Now this idea of achieving the transcendent function may seem at first to belong exclusively to the individual realm, as it has the qualities of a private conversation between the aspects of the person in service of the individuation process. After all, it does occur within the individual. But because the core of being also necessarily includes species kinship, there is an equal mandate for collective individuation. And so I want to argue that the transcendent function can and must be developed within the collective or institutional realm in service of this ineluctable element of human nature. This means that the ongoing processes of conducting business are reshaped by including what could be termed a "reflective pause" as a regular feature. Those charged with the responsibility of implementing the institutional mission would clear a psychological space wherein they would strive to suspend personal ambitions and narcissistic aims in order to make room for the soul to speak. Whatever then "appeared" or "spoke" within that space would be considered as a potentially vital amendment to the matter at hand. Though it remains essentially the same psychological process, the establishment of the transcendent function in the institutional setting requires a unique set of conditions (because of the collective emphasis) which I'd like to outline in very practical terms by answering the question, "How do we get the soul to come to the party?"

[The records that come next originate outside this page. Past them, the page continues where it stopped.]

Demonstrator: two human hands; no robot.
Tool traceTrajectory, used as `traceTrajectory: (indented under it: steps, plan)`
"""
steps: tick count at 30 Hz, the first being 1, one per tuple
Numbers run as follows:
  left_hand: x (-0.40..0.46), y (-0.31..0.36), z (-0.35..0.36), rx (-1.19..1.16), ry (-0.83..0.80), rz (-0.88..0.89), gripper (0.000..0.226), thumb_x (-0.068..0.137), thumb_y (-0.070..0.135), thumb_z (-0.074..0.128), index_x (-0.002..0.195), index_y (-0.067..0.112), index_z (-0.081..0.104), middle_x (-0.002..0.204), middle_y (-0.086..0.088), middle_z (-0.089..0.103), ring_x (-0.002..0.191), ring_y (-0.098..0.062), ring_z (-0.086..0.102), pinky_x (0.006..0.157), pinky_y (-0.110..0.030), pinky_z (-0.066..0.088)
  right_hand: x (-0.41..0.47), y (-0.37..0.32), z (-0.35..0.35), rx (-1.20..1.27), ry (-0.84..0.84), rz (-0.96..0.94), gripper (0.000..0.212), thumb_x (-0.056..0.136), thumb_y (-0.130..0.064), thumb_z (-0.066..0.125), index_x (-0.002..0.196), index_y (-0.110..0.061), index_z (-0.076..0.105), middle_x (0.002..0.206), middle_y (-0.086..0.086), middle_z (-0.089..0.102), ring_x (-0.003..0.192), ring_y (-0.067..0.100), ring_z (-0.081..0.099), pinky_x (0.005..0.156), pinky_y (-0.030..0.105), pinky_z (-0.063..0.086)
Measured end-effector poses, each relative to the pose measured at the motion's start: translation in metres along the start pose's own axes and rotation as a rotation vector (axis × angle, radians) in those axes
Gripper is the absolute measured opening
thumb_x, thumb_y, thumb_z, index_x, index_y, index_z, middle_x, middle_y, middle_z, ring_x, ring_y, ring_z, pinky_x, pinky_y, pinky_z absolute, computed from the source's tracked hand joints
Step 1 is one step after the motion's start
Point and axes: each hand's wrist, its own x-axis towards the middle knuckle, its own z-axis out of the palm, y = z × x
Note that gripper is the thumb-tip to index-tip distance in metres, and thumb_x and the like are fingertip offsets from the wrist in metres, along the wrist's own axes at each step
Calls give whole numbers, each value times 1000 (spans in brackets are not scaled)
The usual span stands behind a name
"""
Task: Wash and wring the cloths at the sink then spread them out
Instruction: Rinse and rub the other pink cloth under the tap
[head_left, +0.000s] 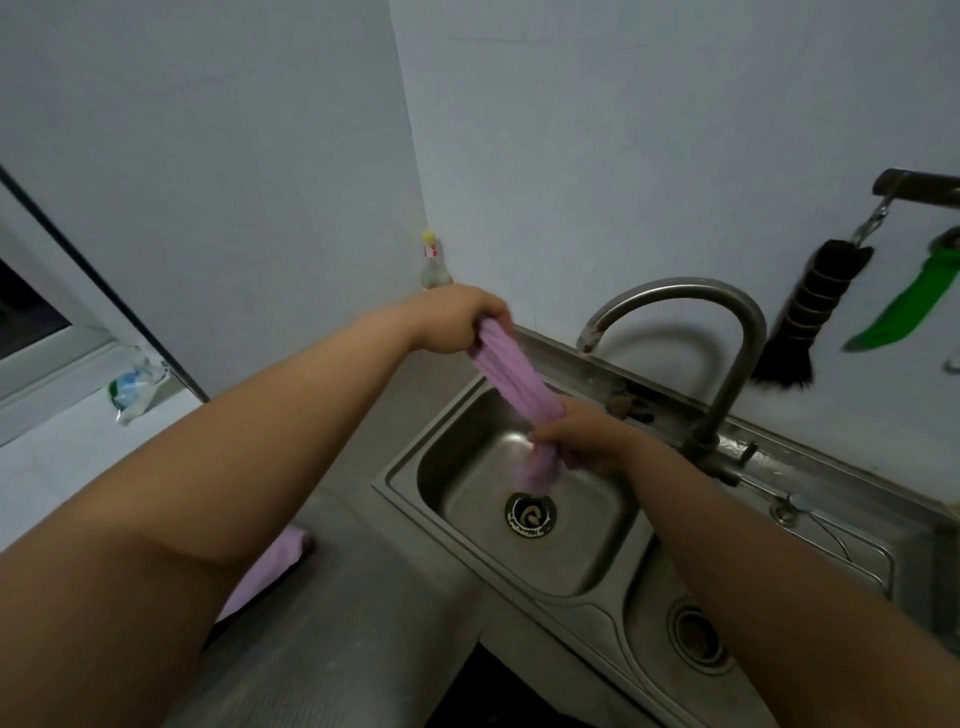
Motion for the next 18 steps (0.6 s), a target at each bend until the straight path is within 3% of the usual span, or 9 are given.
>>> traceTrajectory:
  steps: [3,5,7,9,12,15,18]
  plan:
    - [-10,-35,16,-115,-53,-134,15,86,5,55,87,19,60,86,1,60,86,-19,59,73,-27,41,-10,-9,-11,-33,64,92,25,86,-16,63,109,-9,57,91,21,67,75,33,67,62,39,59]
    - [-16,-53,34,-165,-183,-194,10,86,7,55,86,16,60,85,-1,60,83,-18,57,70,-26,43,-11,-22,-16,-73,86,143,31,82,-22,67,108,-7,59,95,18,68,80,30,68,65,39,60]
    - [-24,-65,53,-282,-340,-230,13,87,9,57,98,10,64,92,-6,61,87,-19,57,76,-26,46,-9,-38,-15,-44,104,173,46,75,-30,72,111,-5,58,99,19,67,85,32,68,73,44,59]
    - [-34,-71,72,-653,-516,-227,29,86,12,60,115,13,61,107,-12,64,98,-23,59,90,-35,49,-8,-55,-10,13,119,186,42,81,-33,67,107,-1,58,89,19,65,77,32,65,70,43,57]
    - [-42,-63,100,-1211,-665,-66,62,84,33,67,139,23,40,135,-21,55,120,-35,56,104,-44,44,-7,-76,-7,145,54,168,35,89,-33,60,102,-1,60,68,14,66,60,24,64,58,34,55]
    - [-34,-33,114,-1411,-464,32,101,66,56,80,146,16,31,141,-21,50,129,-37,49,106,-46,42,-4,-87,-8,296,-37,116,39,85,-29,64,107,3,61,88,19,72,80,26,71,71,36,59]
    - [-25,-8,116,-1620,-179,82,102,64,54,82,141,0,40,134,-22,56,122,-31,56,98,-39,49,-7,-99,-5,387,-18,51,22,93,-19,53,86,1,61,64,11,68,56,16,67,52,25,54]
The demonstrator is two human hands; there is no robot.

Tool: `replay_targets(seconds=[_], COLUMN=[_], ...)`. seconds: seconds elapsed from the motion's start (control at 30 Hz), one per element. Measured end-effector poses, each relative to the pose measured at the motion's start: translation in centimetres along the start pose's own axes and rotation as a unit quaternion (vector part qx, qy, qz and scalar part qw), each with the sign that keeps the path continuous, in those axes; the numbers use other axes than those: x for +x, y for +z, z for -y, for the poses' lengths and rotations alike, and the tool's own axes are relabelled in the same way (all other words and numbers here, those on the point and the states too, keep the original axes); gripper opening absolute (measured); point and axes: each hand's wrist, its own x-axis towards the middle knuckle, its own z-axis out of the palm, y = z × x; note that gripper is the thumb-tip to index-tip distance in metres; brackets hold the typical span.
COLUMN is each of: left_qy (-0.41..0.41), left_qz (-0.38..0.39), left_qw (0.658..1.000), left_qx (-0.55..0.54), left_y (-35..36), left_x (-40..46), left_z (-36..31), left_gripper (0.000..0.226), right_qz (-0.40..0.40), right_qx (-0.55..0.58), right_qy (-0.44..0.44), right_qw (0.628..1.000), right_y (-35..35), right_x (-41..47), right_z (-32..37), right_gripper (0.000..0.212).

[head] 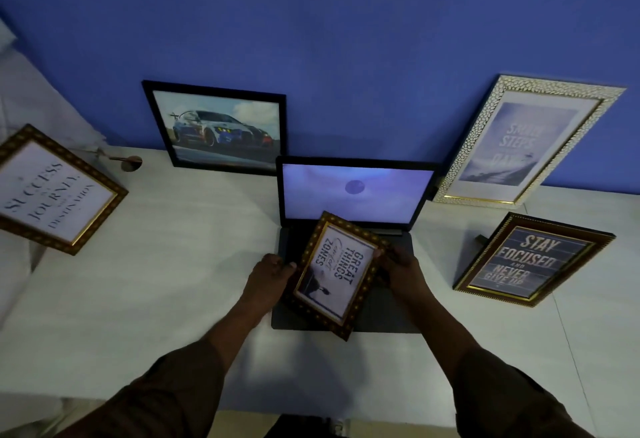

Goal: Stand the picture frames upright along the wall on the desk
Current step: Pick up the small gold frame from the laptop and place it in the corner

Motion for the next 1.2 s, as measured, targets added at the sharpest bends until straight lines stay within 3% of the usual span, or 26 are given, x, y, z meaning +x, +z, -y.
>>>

The first and most basic condition for getting the process underway is to amend the mission of the institution so it reflects the paradoxical priorities of the self: incomparable uniqueness and universal collective solidarity. In other words, the organization must formally commit itself to individuation as an essential and unalterable feature of its raison d'etre. This, of course, seems a highly unlikely prospect. How many institutions would consider such an amendment? Not many, I suspect. This kind of proposition really rattles the cages of those unwieldy, stupid, violent animals. It threatens everything because it re-contextualizes institutional goals by inviting the unpredictability of the soul to the party. Now, before this begins to seem to you some utopian pipedream, let me remind us all that the amended mission that I'm proposing must integrate nearly equal parts of self-preservation and self-sacrifice. This means that it must embody and hold the tension of paradoxical elements that reside in the self. So the revised mission cannot be one that turns General Motors into a gigantic sensitivity group that makes three cars a week while helping its employees "discover themselves". Rather it means that General Motors consciously realizes and factors into its operational processes, in appropriate measure, the inescapable reality that people are driven to become who they are meant to become; and that reasonably assisting that process actually supports and serves the mission of producing and selling wonderful cars.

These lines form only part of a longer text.